= Directions =
How many lines in these records hold the string "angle"? Reply with the number alone.
══════════════════════════════
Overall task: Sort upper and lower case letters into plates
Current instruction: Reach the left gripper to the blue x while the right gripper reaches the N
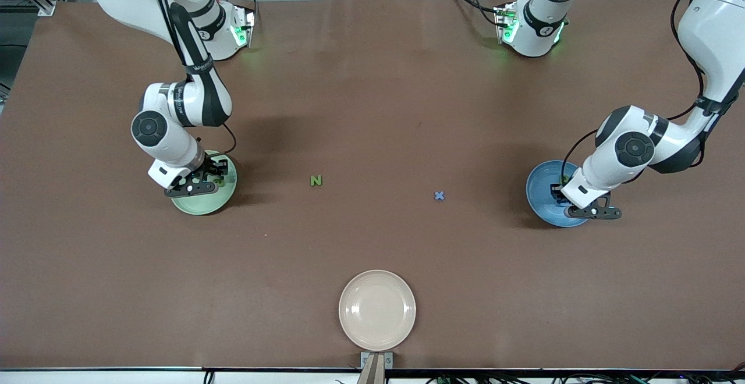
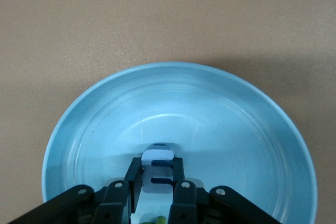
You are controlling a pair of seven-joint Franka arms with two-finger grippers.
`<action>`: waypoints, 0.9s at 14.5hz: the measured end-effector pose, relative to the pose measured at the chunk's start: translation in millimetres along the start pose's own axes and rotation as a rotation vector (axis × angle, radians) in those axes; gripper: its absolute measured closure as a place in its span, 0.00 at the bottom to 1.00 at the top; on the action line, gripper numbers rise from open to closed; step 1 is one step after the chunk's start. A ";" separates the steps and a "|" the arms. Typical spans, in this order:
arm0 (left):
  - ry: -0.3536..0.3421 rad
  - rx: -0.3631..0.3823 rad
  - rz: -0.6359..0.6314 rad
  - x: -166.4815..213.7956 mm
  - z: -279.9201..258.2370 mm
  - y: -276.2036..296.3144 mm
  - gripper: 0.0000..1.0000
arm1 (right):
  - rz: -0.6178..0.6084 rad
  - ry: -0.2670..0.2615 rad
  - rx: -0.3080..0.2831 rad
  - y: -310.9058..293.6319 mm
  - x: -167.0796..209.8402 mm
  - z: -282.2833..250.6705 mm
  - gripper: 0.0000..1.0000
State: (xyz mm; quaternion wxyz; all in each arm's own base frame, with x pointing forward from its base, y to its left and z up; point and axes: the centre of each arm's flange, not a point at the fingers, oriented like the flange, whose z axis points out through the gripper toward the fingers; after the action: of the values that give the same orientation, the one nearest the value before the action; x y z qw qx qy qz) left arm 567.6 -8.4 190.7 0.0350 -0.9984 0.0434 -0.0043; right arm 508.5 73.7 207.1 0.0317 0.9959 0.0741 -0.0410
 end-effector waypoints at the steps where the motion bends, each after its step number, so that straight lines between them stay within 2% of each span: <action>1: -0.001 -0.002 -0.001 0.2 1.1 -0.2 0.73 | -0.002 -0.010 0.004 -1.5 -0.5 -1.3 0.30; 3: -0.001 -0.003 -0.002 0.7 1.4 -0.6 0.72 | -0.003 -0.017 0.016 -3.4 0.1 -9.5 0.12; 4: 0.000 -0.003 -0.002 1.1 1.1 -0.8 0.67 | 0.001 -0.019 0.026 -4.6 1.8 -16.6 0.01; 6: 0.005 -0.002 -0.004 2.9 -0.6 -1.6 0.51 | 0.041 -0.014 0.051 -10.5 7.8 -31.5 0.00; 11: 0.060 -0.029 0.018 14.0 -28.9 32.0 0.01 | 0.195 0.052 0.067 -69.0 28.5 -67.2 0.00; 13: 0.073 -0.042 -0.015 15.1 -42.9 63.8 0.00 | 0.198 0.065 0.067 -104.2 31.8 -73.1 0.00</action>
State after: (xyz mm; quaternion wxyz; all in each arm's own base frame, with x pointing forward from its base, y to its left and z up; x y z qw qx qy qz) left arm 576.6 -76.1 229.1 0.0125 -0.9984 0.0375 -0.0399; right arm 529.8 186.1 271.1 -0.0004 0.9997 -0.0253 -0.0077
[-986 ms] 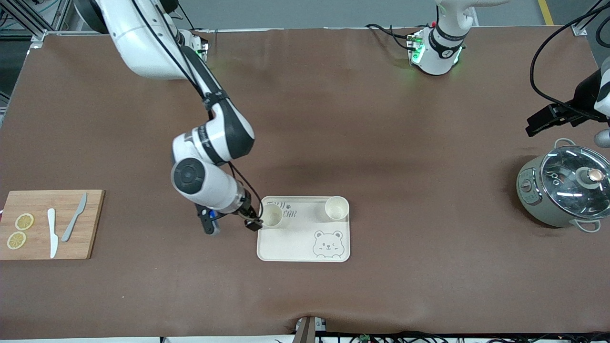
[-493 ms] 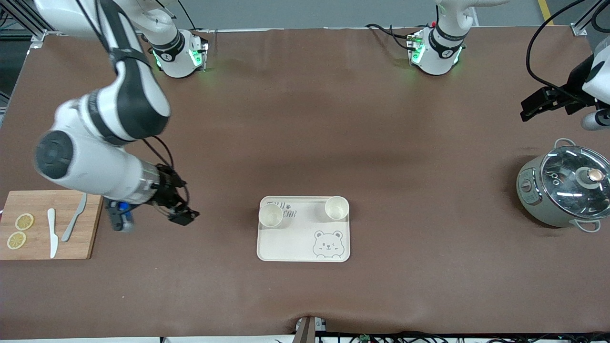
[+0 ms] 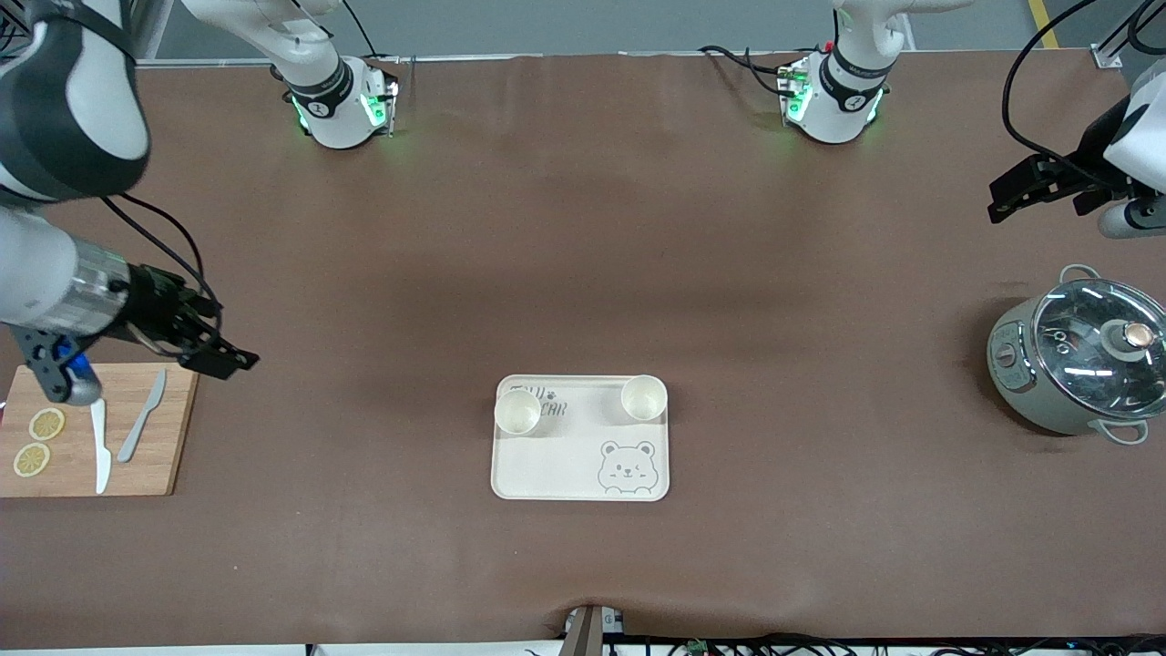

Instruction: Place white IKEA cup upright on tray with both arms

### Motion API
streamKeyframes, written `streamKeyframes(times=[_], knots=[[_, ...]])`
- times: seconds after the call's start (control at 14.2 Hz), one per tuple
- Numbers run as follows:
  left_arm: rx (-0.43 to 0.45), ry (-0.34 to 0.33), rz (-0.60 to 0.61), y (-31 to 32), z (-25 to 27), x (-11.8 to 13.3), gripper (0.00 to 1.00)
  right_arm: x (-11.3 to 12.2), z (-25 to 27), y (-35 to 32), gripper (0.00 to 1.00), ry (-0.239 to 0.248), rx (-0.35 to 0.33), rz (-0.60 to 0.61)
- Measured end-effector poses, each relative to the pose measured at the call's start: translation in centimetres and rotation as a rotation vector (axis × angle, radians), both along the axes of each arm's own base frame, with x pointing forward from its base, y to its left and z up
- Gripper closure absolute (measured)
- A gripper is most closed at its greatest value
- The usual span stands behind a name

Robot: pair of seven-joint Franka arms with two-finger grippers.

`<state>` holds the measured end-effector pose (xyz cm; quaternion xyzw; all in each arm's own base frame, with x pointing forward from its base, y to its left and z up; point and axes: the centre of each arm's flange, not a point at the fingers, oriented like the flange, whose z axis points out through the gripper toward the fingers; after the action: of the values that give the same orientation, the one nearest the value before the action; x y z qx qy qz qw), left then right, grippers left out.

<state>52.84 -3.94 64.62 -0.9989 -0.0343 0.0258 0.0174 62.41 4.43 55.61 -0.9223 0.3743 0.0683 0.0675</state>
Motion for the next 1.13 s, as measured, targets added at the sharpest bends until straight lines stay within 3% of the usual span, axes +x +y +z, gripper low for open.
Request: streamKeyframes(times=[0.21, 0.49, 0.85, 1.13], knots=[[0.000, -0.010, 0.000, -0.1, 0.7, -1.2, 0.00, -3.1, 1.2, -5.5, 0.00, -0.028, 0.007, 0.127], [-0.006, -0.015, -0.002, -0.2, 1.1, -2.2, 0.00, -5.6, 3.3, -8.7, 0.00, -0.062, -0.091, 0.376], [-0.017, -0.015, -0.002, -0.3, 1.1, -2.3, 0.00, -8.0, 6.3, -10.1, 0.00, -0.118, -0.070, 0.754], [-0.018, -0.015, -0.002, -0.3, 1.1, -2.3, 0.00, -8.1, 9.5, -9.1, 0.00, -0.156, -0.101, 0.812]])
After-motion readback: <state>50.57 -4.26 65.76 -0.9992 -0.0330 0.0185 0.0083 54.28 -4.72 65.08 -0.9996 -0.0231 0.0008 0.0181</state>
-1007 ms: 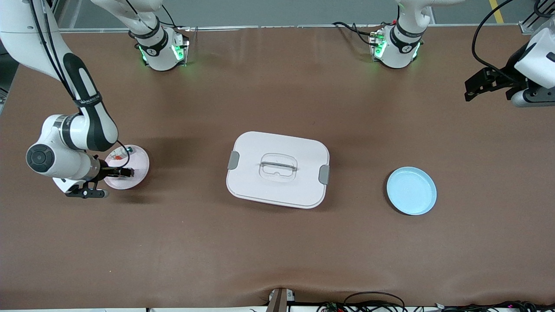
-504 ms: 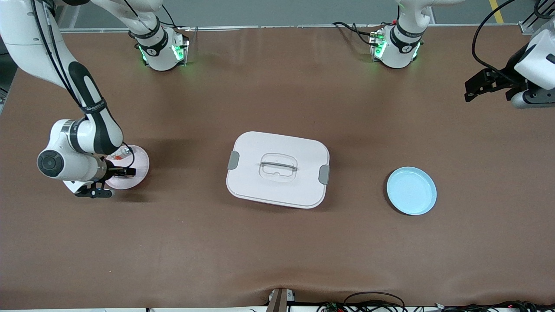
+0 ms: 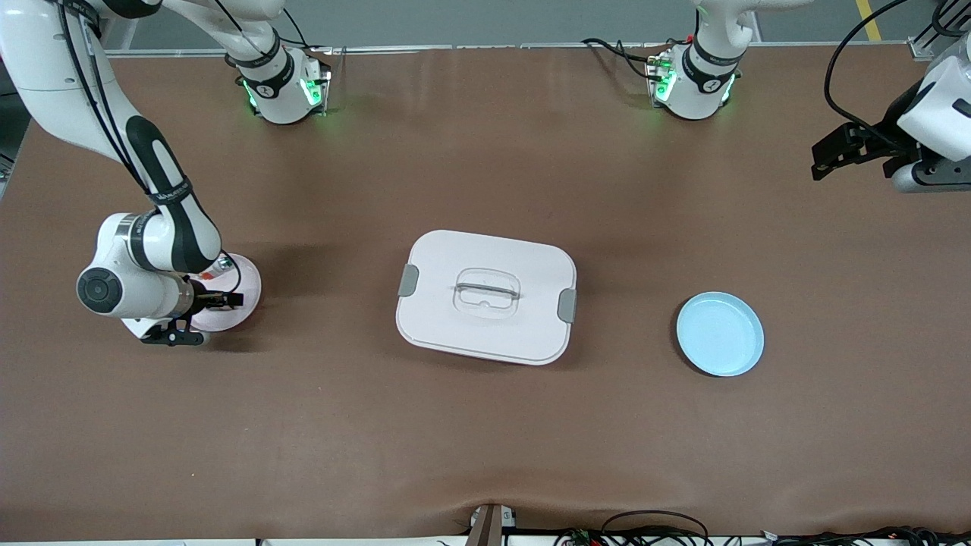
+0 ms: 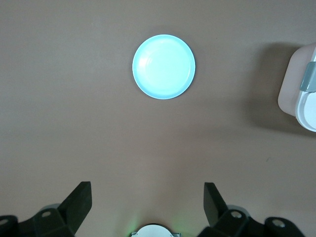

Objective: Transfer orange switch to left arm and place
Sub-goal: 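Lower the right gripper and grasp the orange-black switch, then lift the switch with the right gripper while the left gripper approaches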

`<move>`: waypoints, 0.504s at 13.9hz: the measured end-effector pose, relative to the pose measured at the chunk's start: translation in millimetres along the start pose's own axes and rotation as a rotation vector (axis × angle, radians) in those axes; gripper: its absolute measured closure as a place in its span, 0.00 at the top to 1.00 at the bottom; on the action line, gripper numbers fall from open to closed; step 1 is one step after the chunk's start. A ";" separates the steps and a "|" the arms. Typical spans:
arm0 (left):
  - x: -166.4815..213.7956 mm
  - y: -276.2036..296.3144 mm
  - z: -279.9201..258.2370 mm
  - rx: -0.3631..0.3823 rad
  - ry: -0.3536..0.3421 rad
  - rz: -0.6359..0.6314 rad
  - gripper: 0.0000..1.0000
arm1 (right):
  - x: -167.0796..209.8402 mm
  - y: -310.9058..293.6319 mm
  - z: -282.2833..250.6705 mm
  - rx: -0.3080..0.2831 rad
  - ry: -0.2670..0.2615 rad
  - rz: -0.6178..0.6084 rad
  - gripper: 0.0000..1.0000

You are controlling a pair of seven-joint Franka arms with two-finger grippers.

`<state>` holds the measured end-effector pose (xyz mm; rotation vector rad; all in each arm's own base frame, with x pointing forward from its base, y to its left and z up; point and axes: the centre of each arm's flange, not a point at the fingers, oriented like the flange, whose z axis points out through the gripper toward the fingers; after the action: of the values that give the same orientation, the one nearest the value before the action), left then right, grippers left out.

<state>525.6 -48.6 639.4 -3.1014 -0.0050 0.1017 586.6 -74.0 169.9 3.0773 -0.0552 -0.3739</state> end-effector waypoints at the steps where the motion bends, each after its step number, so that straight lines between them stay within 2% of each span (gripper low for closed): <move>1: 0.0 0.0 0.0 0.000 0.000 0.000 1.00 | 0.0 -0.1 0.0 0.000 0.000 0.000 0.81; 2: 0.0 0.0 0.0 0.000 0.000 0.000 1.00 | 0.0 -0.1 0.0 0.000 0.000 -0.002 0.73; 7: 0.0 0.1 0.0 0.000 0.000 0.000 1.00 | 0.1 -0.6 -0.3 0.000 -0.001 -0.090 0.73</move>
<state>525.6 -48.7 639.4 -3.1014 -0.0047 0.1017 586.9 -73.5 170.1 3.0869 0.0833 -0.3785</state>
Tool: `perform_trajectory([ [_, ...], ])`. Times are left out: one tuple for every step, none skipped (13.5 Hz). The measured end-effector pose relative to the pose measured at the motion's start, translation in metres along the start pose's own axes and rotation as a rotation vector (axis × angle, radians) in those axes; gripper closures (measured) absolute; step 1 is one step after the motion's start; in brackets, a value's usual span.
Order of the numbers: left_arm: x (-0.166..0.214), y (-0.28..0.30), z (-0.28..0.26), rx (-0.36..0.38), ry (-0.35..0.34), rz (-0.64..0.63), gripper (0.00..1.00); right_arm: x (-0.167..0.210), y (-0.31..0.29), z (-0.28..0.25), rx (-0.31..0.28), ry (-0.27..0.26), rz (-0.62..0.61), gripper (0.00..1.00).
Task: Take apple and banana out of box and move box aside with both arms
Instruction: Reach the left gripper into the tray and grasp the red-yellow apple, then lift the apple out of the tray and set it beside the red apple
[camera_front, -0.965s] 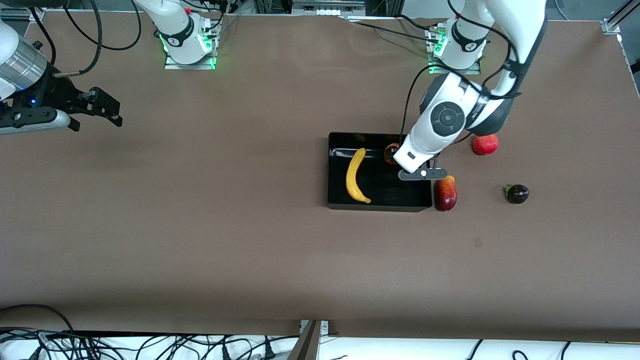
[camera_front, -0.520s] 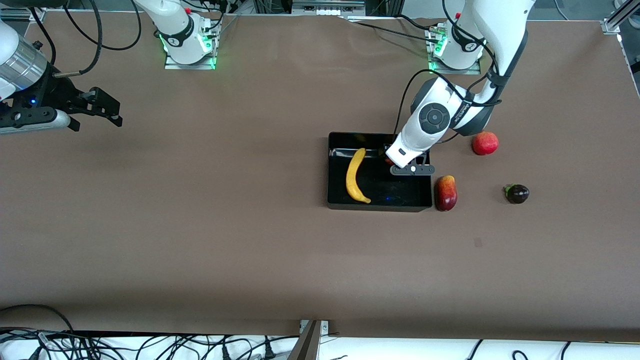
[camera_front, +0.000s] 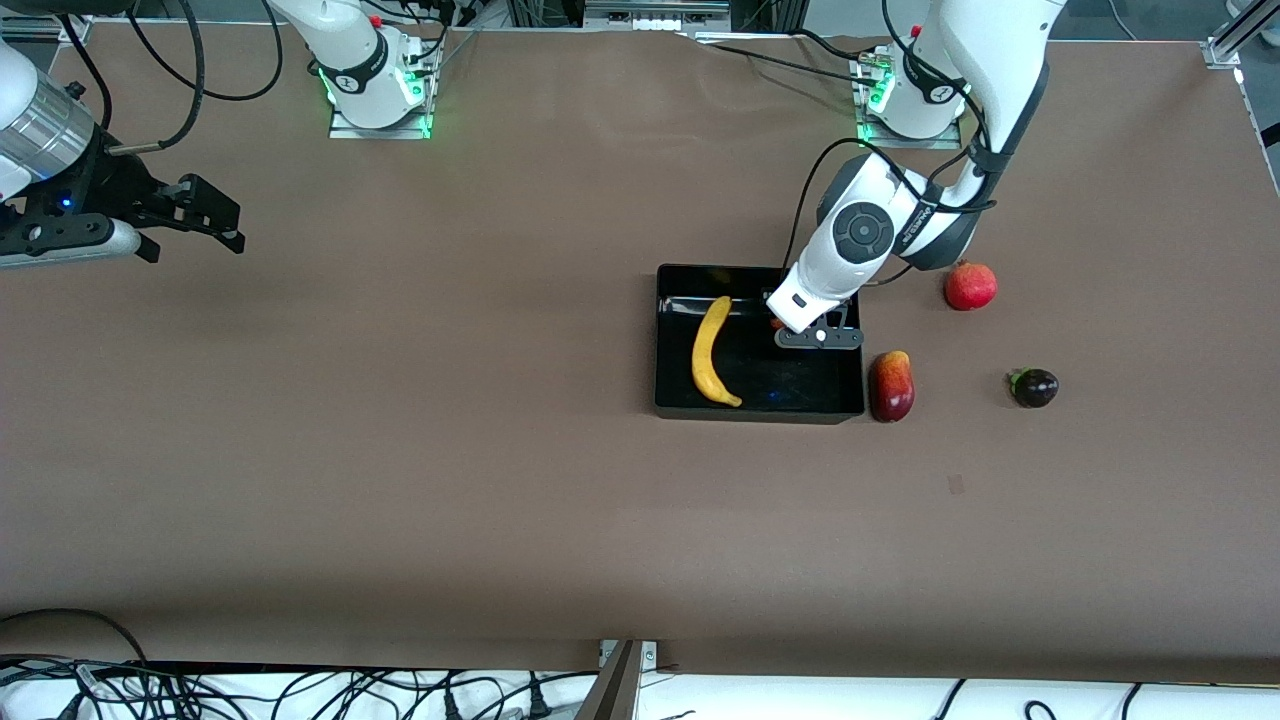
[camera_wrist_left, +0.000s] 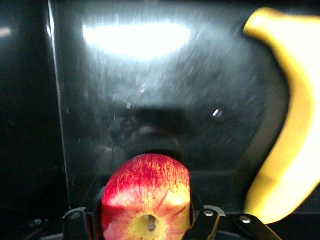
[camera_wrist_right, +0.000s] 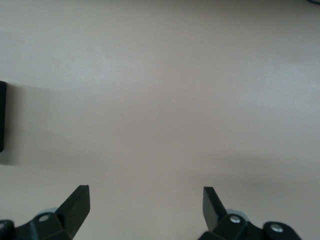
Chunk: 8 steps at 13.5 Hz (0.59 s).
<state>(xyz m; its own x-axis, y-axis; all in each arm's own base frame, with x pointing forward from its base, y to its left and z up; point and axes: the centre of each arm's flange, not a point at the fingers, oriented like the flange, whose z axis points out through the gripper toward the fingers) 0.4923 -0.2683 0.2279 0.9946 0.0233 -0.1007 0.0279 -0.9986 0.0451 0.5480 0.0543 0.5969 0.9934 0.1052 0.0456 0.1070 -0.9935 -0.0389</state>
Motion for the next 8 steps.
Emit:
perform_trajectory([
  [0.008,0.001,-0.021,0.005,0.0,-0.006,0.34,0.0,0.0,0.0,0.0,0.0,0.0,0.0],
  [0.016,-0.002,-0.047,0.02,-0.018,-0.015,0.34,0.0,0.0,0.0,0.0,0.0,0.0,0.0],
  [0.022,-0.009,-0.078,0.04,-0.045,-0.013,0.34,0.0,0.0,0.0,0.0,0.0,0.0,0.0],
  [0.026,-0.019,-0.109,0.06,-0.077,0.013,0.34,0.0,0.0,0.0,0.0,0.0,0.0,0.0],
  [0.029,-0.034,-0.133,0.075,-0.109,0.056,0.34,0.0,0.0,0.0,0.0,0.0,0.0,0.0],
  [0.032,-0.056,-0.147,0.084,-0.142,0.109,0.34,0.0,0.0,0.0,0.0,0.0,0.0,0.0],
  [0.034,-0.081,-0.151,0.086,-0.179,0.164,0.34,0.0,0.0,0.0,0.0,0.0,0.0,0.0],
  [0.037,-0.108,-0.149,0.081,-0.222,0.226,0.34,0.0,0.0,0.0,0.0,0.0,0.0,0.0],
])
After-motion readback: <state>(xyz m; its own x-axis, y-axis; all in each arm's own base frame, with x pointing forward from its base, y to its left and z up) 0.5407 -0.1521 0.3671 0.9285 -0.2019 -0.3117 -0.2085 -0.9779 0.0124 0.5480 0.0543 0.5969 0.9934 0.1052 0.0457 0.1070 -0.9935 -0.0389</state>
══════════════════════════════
= Completed exercise =
4